Steve walks in on Clint and Coulson making pancakes on a Saturday.

"Captain Rogers," Coulson says. He's wearing pajama bottoms, an army t-shirt, and his usual bland expression. "You're back early." Steve's supposed to be in New Mexico getting his mind off Tony and helping Darcy survive her cousin's wedding with his super soldier physique and 1940s charm.

"We got an early flight," Steve replies, automatic, watching Coulson sip coffee and Clint fiddle with the stove’s knobs.

"You want pancakes?" Clint asks, sliding a fresh cooked pancake out of a wok and onto Coulson's waiting plate, "Phil didn't believe that a wok works just as well as a fry pan."

Steve's brain short circuits at that, at Clint’s lack of innuendo. _Who's Phil_ is on the tip of his tongue, because he's only ever heard Clint call the man _Coulson_ or _sir_ and he’s not once seen Clint show any inclination to cooking, but instead Coulson says severely, "If this tastes like teriyaki, we're going to IHOP,” and Clint laughs and says, "Promises, promises," and suddenly Steve _gets it_.

 

 

Clint bullies him into staying for pancakes. They’re surprisingly good.

The three of them eat in relative silence. Not awkward, just comfortable. Steve watches Coulson place a casual hand on the small of Clint’s back, watches Clint roll his eyes when Coulson tells him to put the eggs away, watches Coulson make himself another cup of coffee without complaint when Clint steals his own. It’s natural, casual, and Steve feels like he’s witnessing something personal, private.

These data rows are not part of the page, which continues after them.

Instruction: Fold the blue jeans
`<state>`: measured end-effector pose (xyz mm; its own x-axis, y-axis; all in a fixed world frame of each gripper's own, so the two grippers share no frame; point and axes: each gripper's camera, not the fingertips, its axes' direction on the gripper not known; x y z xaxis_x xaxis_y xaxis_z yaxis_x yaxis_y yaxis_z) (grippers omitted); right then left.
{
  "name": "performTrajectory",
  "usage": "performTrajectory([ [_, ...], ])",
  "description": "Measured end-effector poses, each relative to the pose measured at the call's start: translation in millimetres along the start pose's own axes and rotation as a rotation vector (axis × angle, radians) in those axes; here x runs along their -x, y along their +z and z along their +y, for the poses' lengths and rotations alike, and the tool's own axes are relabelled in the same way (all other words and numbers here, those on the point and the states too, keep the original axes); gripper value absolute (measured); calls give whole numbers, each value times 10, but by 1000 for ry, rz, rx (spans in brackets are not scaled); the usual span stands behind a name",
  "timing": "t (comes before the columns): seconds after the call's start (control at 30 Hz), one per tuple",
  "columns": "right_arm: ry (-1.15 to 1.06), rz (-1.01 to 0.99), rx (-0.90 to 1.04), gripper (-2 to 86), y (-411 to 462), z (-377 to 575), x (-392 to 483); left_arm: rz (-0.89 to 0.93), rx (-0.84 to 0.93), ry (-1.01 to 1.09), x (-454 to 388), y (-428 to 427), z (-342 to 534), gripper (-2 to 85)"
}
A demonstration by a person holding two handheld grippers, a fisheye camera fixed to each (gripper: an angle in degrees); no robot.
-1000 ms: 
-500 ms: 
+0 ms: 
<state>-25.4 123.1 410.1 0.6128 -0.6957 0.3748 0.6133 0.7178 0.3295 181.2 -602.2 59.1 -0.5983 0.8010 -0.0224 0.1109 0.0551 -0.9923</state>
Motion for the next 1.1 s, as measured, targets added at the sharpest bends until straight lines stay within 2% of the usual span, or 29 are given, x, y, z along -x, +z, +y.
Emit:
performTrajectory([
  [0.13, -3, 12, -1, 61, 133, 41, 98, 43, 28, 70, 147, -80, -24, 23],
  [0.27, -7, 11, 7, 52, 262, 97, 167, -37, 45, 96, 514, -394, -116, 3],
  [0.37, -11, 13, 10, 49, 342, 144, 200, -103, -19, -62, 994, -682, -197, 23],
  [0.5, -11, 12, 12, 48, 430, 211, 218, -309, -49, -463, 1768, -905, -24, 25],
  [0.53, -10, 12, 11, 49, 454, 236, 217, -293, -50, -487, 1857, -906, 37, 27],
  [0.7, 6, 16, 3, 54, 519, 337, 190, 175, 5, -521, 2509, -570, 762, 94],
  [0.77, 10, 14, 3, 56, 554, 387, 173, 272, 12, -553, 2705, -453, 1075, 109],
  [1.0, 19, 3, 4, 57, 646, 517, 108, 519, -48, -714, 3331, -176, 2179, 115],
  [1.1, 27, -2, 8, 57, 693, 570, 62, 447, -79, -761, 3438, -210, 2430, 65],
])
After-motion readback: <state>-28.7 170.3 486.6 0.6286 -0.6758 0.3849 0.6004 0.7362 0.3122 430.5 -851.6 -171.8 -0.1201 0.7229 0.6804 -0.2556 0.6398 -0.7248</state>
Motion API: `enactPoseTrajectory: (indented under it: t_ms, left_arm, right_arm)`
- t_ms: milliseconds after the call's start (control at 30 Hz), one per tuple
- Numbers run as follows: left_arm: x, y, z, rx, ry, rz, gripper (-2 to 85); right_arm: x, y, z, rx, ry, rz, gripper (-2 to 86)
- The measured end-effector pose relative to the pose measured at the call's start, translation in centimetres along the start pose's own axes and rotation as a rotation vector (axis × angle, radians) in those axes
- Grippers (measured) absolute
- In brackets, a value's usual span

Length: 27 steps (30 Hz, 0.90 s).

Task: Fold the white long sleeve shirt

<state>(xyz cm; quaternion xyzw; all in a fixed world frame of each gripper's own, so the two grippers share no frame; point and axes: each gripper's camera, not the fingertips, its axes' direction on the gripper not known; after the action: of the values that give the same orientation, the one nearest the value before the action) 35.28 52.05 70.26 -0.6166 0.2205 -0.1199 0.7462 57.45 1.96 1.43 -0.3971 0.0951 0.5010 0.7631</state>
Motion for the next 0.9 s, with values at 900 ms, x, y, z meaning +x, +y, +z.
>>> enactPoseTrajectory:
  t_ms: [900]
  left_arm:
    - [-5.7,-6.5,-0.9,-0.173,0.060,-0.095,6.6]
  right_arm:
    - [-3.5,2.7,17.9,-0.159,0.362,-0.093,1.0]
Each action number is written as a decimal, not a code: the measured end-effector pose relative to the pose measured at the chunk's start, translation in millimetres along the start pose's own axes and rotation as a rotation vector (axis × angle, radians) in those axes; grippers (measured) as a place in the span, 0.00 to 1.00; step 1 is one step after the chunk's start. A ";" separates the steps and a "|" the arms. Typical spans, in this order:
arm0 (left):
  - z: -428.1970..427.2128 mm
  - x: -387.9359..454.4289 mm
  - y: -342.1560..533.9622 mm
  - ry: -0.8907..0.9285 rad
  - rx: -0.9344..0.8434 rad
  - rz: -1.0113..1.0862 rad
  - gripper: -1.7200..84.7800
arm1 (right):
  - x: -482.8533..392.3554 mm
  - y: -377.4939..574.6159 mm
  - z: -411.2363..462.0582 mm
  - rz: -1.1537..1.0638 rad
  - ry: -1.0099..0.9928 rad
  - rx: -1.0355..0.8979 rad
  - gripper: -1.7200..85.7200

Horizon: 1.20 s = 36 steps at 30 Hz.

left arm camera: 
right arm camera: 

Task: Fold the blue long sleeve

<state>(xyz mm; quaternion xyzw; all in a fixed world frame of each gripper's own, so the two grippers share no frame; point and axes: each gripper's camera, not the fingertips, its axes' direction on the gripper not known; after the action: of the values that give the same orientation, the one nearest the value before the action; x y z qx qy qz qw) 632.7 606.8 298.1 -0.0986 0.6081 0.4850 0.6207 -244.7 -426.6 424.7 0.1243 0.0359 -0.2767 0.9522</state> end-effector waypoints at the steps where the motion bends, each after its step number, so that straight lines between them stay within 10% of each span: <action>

When the plates are cleared, Coulson eyes Steve levelly and says, “I hope this doesn’t change anything,” in a way that makes clear how little he cares about Steve’s opinion in this matter.

Steve woke up seventy years in the future and got used to it. This isn’t really that big of an adjustment, not when it’s been going on the whole time. “It explains why Natasha said I should listen to your advice,” Steve says instead.

 

 

(Clint pulls Steve aside later that night and says, “You know when it’s the real thing, man. Natasha was right, I fucking gave her dynamite, but we knew what wasn’t going to last. You know when it’s the real thing. You know, and then you fucking hold on.”)

 

 

Tony gets back from Malibu, and if Steve didn’t know him, he would think that everything was suddenly fine. Tony laughs and jokes and talks and tap tap taps away at his computers, but he’s still drinking more and he won’t look Steve in the eye.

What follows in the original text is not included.